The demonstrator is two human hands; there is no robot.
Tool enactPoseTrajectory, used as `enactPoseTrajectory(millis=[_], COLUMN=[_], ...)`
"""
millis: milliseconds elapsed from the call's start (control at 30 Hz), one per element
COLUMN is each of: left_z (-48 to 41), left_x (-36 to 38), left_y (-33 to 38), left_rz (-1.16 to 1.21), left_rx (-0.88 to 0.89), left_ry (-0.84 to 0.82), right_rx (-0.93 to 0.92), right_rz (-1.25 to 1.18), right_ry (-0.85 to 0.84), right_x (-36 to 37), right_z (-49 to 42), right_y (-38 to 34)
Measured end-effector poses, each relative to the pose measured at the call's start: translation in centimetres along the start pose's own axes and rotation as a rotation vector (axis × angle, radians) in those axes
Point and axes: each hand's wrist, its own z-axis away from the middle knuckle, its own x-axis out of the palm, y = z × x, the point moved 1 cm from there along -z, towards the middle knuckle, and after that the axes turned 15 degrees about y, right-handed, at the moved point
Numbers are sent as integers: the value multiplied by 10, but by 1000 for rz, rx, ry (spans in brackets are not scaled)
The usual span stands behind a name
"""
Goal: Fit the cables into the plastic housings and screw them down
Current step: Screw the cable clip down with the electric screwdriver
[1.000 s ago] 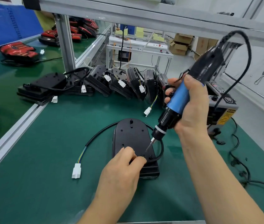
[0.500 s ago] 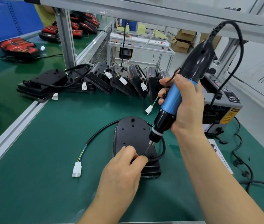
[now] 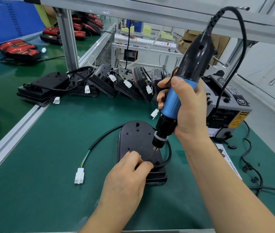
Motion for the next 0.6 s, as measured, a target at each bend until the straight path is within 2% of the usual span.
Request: enactPoseTrajectory(millis=[600], left_z=[1], left_x=[2], left_y=[-2], left_rz=[27], left_rx=[19], left_ry=[40], right_rx=[-51], right_rz=[-24], right_ry=[-46], right_x=[-1], right_z=[8], right_y=[-3])
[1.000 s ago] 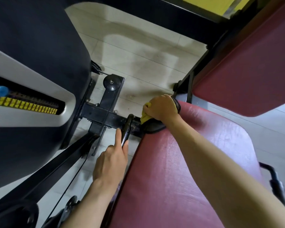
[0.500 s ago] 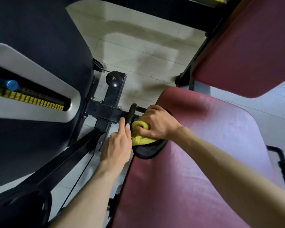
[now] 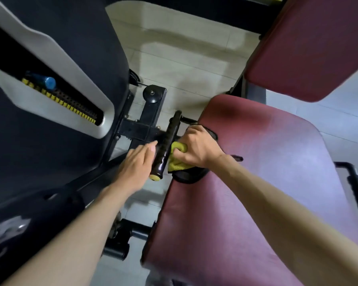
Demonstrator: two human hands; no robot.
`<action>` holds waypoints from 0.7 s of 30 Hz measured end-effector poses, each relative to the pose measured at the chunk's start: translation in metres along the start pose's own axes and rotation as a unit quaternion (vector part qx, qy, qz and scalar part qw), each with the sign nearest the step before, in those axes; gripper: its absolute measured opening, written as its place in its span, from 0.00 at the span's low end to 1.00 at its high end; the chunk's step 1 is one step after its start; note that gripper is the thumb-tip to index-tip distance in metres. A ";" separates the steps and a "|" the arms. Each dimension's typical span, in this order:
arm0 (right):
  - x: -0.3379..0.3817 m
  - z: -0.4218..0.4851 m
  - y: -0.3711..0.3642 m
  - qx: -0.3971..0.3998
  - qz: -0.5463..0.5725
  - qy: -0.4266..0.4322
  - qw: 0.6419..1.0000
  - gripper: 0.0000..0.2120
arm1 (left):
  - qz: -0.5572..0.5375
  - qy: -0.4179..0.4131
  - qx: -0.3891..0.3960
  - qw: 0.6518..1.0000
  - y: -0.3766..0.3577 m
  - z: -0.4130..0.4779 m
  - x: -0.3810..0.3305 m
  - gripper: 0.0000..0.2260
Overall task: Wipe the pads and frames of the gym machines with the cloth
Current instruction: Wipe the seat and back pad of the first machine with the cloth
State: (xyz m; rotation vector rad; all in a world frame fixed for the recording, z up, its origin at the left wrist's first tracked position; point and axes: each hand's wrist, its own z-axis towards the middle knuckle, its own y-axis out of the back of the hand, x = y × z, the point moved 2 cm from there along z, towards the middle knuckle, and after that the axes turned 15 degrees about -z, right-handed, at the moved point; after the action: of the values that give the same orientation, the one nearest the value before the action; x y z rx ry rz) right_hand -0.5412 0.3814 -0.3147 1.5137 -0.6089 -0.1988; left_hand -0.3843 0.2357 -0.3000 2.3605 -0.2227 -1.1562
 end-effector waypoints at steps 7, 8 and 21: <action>0.071 -0.064 0.009 -0.024 0.019 -0.003 1.000 0.15 | -0.038 -0.009 0.011 0.999 0.020 -0.033 0.002 0.27; 0.075 -0.070 0.010 -0.027 0.021 -0.008 0.999 0.15 | -0.038 -0.014 0.015 0.999 0.021 -0.034 -0.004 0.27; 0.020 -0.022 0.016 0.123 -0.072 -0.060 0.988 0.27 | -0.006 -0.011 0.063 0.998 0.020 -0.050 0.004 0.19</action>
State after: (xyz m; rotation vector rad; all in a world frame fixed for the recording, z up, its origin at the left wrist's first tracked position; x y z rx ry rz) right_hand -0.5179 0.3923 -0.2929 1.7958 -0.6374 -0.3385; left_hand -0.3416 0.2351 -0.2669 2.4616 -0.2971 -1.2065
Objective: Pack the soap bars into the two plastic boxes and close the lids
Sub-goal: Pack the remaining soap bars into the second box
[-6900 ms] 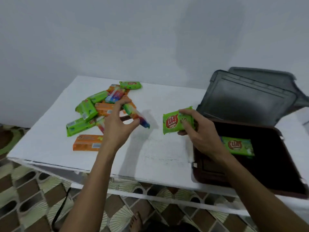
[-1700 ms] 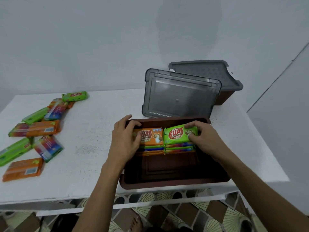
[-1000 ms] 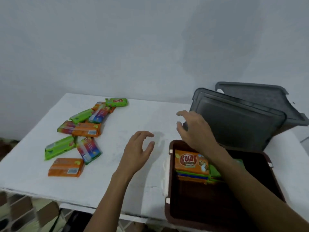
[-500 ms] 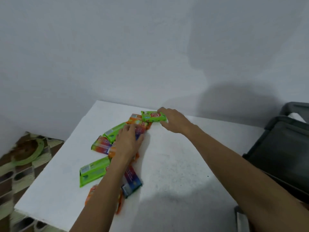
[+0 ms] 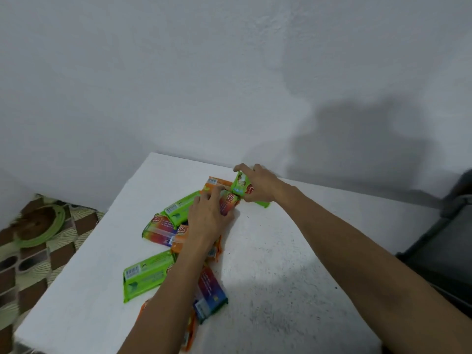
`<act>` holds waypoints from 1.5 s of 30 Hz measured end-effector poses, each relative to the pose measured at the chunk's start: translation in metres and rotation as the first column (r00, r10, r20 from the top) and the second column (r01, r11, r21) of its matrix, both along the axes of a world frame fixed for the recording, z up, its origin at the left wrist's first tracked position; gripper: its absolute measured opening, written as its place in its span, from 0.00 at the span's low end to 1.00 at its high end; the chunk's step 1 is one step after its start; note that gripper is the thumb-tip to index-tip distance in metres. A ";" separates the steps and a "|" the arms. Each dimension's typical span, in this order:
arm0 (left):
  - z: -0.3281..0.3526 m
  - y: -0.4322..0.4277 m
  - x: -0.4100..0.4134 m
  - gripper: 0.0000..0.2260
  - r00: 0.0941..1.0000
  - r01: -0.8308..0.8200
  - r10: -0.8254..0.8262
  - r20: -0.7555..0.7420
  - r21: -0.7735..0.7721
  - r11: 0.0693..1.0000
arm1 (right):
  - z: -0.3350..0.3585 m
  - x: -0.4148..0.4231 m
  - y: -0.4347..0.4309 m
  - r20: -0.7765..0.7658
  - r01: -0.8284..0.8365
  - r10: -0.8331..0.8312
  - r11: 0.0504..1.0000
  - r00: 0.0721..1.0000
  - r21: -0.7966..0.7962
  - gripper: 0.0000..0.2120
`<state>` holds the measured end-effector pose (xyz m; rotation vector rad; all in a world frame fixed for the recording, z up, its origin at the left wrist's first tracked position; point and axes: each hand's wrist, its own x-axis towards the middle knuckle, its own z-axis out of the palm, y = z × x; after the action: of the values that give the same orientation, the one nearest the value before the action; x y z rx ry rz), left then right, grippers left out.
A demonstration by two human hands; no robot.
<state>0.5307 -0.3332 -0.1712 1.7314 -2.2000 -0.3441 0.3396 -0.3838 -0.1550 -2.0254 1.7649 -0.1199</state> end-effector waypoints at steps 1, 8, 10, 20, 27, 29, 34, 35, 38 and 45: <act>0.003 0.003 -0.001 0.28 1.000 0.003 -0.003 -0.015 -0.004 1.000 | 0.000 -0.002 0.005 0.026 0.001 -0.001 1.000 1.000 0.006 0.34; 0.037 0.043 -0.008 0.30 0.947 0.072 -0.104 -0.305 -0.116 0.991 | 0.022 -0.036 0.064 0.223 0.070 -0.036 0.987 0.974 -0.144 0.20; 0.047 0.061 -0.014 0.28 0.919 0.079 -0.124 -0.374 -0.134 0.988 | 0.039 -0.049 0.089 0.299 0.118 -0.062 0.978 0.952 -0.172 0.18; 0.088 0.184 -0.070 0.26 0.571 0.162 -0.050 -0.819 0.053 0.985 | 0.105 -0.127 0.273 0.686 0.486 -0.291 0.867 0.667 -0.105 0.10; 0.097 0.276 -0.115 0.26 0.361 0.248 0.020 -0.932 0.117 0.962 | 0.131 -0.161 0.422 0.811 0.560 -0.302 0.827 0.501 -0.038 0.14; 0.094 0.296 -0.125 0.25 0.328 0.270 0.041 -0.944 0.136 0.953 | 0.133 -0.166 0.456 0.802 0.553 -0.316 0.833 0.506 -0.021 0.16; 0.080 0.331 -0.137 0.26 0.346 0.306 0.090 -0.934 0.203 0.930 | 0.115 -0.168 0.514 0.769 0.476 -0.350 0.877 0.535 0.068 0.17; 0.077 0.335 -0.138 0.26 0.347 0.314 0.096 -0.933 0.212 0.926 | 0.108 -0.167 0.520 0.766 0.461 -0.362 0.882 0.531 0.097 0.17; 0.071 0.344 -0.139 0.24 0.351 0.325 0.113 -0.929 0.234 0.916 | 0.088 -0.162 0.532 0.739 0.396 -0.411 0.894 0.533 0.211 0.19; 0.068 0.347 -0.139 0.21 0.370 0.331 0.106 -0.923 0.238 0.913 | 0.045 -0.148 0.510 0.580 0.353 -0.557 0.829 0.594 0.434 0.21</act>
<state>0.3920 0.0136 -0.1037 0.9919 -1.3690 -1.4891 0.1918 0.1258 -0.1099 -1.0419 1.6190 -0.6672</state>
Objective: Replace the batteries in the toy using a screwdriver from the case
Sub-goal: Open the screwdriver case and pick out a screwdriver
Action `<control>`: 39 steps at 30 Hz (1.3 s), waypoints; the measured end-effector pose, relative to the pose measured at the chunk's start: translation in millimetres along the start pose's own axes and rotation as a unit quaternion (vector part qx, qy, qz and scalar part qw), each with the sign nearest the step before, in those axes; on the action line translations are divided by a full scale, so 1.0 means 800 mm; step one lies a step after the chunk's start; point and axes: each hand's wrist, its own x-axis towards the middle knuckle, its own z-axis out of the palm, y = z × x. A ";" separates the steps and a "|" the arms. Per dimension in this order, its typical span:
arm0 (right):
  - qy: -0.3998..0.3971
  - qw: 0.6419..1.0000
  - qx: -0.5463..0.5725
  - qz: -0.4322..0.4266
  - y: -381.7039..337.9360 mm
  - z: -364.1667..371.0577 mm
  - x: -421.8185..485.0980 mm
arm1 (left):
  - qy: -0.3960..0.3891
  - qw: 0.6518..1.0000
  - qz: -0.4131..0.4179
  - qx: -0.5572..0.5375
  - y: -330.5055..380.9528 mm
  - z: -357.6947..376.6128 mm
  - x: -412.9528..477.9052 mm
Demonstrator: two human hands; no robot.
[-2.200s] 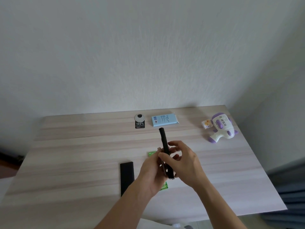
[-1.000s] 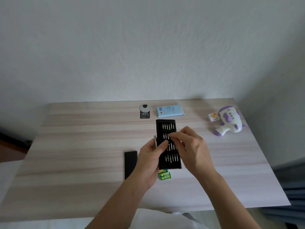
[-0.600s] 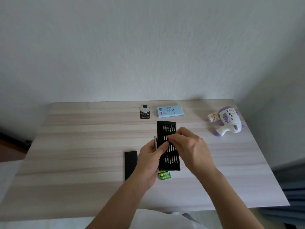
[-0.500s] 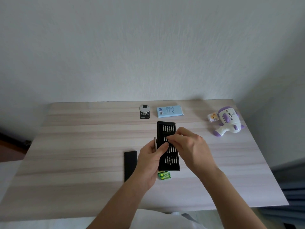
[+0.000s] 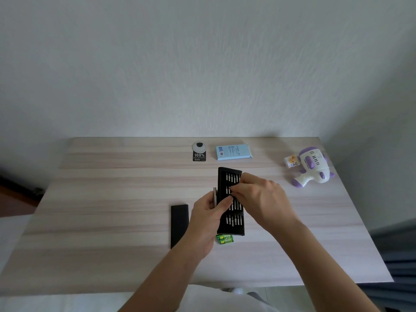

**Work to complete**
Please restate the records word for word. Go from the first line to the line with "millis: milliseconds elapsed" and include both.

**Output below**
The demonstrator is two human hands; there is no robot.
Tool enactPoseTrajectory, used as `enactPoseTrajectory(millis=[_], COLUMN=[_], ...)`
"""
millis: milliseconds elapsed from the call's start (control at 30 Hz), one per element

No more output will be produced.